Erstellt am 17. April 2013, 09:35

Ortschefin in der Pflicht. RICHARD VOGLER über die Diskussionen über den Ausbau der Villa Martini.

Die Haltung von SPÖ und ÖVP im Streitfall um die Villa Martini ist auf den ersten Blick paradox. Die Wirtschaftspartei ÖVP setzt auf den sozialen Gedanken und fordert den Ausbau der Altenbetreuungsreinrichtung. Die SPÖ legt sich quer mit dem Argument, dass eine Erweiterung wirtschaftlich nicht machbar sein. Die Haltungen klaffen dabei auseinander, lediglich in einem Faktum ist man sich einig: Die Villa Martini ist voll belegt.

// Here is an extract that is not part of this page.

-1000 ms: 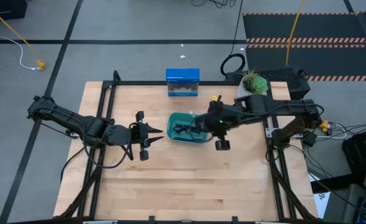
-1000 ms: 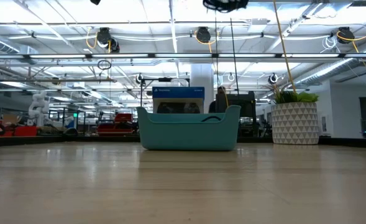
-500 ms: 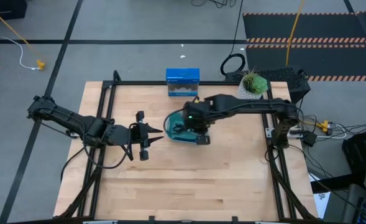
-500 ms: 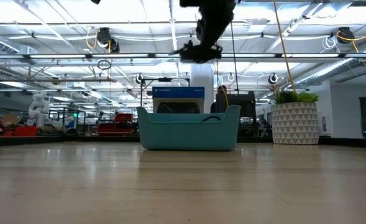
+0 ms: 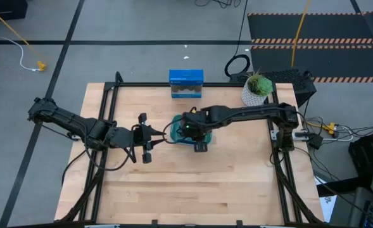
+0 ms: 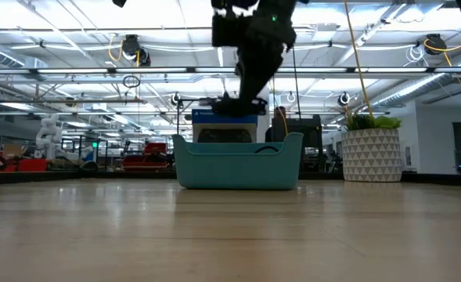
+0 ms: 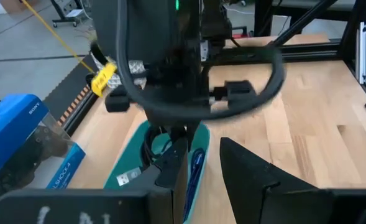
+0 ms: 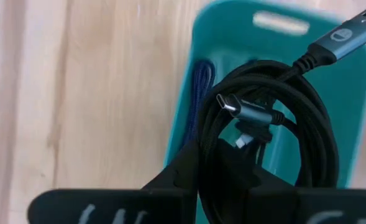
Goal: Pick and place USB-C Cables
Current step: Put the black charger cable into the green container
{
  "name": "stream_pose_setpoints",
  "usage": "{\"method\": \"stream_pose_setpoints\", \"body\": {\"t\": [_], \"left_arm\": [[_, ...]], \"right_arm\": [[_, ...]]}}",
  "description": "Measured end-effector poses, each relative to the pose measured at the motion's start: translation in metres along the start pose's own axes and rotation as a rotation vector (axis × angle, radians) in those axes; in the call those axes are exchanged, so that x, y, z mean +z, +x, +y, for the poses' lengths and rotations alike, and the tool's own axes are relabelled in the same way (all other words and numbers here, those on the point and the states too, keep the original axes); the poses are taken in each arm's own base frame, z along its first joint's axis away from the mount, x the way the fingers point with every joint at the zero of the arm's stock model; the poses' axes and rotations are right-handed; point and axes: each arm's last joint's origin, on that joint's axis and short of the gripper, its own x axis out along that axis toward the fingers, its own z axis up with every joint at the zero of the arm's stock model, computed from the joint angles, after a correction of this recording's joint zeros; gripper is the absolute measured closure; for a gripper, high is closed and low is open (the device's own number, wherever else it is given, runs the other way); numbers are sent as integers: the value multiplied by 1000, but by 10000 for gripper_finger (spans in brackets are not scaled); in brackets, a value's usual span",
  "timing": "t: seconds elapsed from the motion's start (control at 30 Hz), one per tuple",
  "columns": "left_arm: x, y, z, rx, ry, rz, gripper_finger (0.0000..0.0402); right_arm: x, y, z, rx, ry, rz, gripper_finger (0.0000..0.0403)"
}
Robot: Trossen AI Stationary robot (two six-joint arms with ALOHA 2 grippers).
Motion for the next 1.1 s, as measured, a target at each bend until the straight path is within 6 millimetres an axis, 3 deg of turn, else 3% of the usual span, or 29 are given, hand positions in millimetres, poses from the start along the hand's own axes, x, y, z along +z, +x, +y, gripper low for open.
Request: {"method": "stream_pose_setpoints", "body": {"t": [0.73,0.93,1.1], "left_arm": [[0,0,0,0,4,-1,305],[0,0,0,0,-5,-1,305],[0,0,0,0,-9,-1,305]], "right_arm": [[-33,49,-10,-10,70,39,371],[-33,50,-10,-10,74,38,337],[-31,37,-2,-10,63,1,286]]}}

Eine Finanzierung für ein größereres Angebot der Villa Martini ist zur Zeit nicht machbar, denn man ist dabei vom Land Burgenland abhängig. Mittels Tagsätzen übernimmt das Land einen Teil für die Klienten, damit die Kosten von den Betroffenen oder deren Angehörigen überhaupt zu tragen ist.

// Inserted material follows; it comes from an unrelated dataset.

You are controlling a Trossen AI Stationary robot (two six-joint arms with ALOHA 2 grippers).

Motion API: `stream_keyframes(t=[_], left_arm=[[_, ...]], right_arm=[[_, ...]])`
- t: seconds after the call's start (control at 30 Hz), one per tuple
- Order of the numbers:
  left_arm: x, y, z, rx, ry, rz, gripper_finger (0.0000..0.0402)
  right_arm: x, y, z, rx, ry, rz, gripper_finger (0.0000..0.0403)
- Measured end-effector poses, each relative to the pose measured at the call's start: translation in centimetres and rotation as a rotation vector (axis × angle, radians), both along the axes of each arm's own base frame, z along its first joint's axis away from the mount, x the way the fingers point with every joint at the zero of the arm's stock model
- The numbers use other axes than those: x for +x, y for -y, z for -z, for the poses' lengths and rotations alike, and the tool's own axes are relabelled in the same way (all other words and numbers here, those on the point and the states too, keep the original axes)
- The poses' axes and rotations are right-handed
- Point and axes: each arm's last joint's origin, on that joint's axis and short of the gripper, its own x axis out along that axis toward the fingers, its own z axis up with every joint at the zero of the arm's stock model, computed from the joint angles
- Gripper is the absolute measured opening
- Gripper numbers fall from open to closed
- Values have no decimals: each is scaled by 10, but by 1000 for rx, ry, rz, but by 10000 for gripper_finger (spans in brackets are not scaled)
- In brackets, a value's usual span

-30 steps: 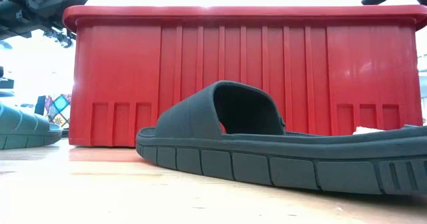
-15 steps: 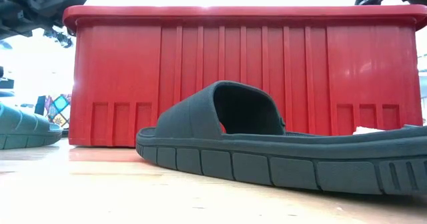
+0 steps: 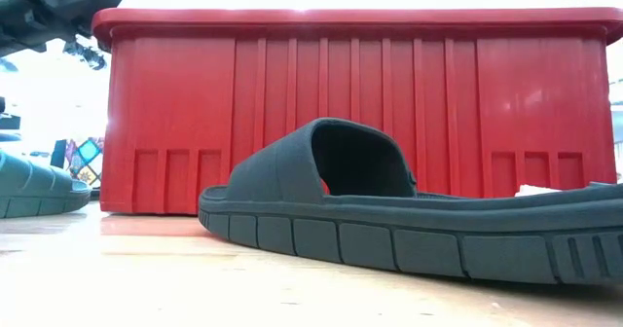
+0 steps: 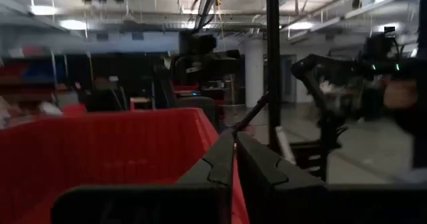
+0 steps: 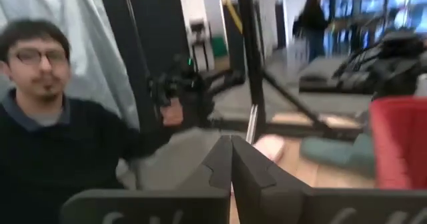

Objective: Pick and place slides into bin
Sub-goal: Put the right green slides into the red bin

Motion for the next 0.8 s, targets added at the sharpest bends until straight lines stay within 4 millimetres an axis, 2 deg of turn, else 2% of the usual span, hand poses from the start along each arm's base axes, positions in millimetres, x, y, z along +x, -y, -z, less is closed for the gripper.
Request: stream_keyframes(t=[0.07,0.17,0.37,0.6,0.8], left_arm=[[0,1,0,-66,-10,44,25],[0,2,0,-62,-13,89,30],[0,2,0,-55,-7,90,27],[-2,2,-4,-32,41,83,17],[-2,2,-6,-6,68,73,22]], right_arm=[[12,-14,-8,-25,-63,-22,7],[28,-38,-14,-72,-158,-49,7],[44,-95,-11,-139,-358,-81,7],[39,-149,8,-164,-633,-123,7],[24,-167,36,-107,-971,-36,12]])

Wer nun in der Pflicht steht und auch die Möglichkeiten besitzt, etwas zu bewirken, liegt auf der Hand: SPÖ-Bürgermeisterin Ingrid Salamon. Denn ein Argument in den Burgenländischen Landtag einzuziehen war, dadurch auf Landesebene etwas für Mattersburg zu bewirken. Nun besteht die Chance, dieser Ankündigung auch Taten folgen zu lassen.